• ABOUT THIS TASK: Count the lines of data below that include "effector". Provide only the number.

DATASET SECTION Start Marker

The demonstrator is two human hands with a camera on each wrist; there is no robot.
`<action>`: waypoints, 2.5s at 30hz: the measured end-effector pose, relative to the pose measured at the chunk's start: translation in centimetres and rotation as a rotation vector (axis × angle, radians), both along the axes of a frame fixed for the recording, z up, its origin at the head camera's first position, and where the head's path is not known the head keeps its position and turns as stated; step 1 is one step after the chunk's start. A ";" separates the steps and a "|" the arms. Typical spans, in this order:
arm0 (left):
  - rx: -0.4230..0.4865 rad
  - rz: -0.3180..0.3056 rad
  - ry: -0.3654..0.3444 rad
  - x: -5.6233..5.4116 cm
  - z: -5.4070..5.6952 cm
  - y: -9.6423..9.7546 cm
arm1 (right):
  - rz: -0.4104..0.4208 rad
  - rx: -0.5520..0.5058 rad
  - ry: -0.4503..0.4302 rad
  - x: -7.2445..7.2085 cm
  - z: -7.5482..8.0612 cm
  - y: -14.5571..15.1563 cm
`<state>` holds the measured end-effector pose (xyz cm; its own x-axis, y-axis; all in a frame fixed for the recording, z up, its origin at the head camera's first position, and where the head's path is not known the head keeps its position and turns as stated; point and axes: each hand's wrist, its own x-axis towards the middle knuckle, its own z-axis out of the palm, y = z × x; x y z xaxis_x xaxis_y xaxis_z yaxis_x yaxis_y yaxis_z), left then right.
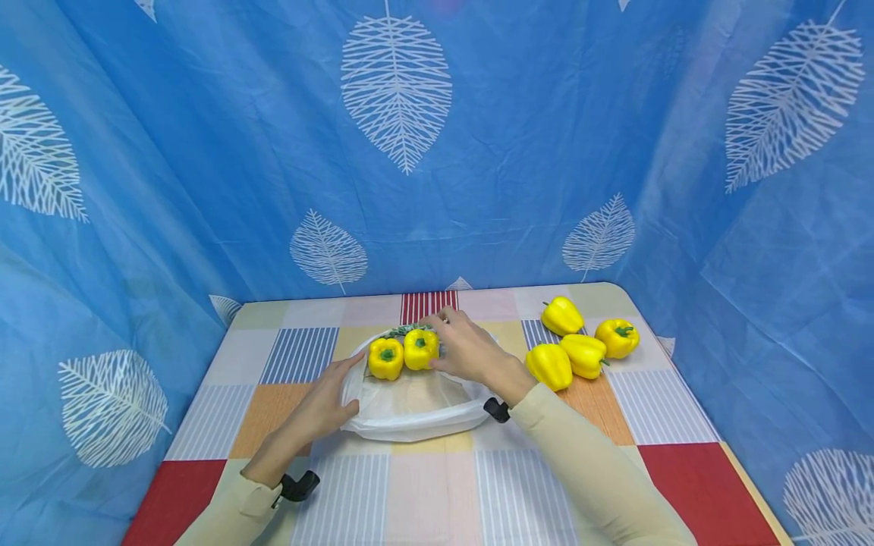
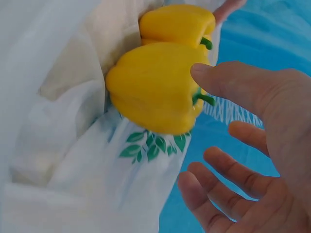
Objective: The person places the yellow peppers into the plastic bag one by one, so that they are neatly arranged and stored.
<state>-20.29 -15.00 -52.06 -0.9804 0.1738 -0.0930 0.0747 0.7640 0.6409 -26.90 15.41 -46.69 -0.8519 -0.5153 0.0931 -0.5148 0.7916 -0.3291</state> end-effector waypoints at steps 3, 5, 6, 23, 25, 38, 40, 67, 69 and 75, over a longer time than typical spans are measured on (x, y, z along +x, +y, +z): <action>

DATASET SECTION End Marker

• YOUR SOLUTION: 3